*** THE DATA Section Begins ***
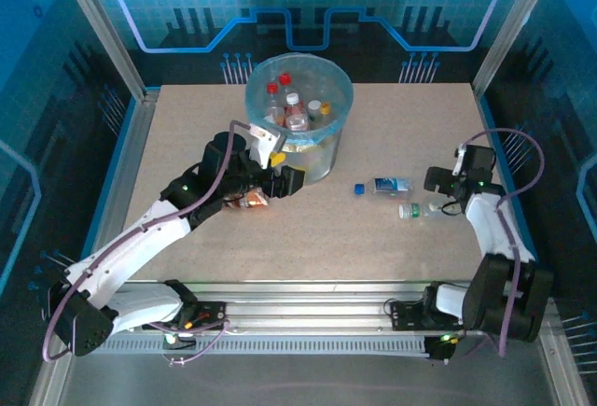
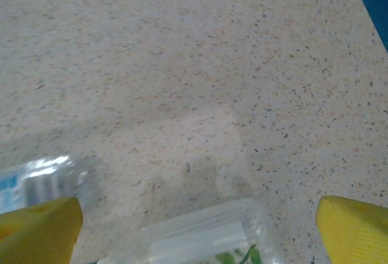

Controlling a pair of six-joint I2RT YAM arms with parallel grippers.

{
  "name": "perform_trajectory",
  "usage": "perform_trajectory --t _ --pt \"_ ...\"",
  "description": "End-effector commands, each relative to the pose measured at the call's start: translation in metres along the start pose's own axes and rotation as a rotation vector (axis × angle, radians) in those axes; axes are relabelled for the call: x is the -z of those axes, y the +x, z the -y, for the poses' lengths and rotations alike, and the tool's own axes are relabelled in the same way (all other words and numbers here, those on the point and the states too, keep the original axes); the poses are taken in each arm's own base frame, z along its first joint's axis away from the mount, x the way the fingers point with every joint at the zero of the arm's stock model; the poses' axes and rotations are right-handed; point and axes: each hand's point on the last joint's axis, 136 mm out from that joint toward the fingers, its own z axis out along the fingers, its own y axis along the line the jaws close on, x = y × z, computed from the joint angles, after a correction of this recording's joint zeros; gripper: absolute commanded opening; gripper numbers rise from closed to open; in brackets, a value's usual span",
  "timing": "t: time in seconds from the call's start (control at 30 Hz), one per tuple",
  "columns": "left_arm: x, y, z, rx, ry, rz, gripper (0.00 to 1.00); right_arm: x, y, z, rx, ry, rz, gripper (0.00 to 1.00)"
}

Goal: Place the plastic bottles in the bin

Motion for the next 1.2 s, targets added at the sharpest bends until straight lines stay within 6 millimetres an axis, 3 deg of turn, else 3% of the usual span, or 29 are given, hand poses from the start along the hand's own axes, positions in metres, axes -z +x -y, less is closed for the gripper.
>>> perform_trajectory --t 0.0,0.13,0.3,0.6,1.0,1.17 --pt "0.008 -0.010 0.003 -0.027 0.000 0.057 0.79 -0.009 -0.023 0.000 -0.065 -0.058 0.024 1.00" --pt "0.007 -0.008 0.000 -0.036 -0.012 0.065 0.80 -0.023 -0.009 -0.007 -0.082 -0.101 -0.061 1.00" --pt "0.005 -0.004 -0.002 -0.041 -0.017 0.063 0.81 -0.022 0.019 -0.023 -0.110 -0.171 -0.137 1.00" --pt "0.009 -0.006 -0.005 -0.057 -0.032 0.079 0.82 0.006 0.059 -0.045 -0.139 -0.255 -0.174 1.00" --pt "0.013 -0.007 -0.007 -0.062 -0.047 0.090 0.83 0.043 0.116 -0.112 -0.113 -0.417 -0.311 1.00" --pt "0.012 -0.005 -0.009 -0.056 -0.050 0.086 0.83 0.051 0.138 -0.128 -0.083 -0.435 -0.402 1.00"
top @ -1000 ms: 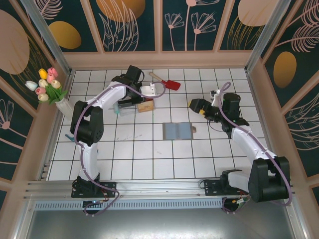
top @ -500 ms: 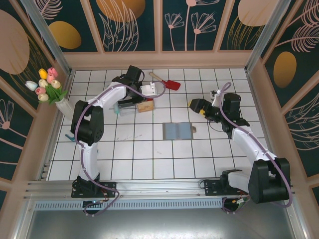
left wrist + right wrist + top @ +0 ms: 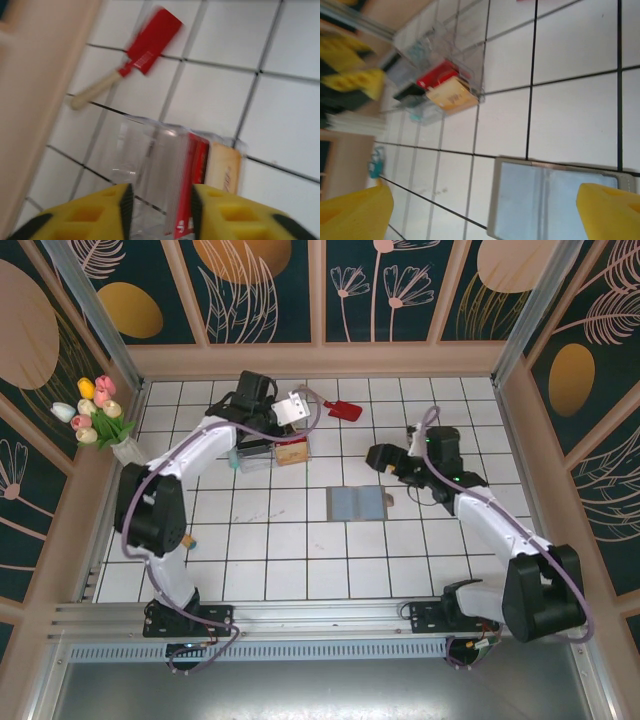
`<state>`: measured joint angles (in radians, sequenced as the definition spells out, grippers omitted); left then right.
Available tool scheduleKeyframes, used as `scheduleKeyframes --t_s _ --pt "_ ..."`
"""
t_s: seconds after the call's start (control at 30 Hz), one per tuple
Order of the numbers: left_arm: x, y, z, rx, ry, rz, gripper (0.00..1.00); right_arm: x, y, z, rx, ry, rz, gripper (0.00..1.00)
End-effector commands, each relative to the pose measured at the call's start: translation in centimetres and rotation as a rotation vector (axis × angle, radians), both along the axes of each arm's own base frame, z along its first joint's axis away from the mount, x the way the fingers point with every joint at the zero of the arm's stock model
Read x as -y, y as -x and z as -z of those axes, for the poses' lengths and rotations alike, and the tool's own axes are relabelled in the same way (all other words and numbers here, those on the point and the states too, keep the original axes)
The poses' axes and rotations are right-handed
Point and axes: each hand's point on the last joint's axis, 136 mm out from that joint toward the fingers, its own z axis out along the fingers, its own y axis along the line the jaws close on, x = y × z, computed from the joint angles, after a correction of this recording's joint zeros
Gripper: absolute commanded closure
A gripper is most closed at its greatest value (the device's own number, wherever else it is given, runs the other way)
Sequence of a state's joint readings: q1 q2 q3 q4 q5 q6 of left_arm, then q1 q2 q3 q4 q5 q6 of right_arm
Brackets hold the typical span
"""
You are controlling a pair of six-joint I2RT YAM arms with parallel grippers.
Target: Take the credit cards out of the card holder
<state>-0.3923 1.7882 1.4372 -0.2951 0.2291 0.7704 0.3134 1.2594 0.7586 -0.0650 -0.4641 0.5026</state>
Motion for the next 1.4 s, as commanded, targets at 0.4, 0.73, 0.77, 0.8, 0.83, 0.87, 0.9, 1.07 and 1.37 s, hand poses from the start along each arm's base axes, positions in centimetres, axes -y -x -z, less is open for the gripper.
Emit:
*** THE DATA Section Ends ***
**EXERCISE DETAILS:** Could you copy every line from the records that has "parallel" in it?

**SOLUTION:**
Controlling a pair of six-joint I2RT YAM arms with parallel grippers.
You are controlling a pair of six-joint I2RT YAM arms with parallel grippers.

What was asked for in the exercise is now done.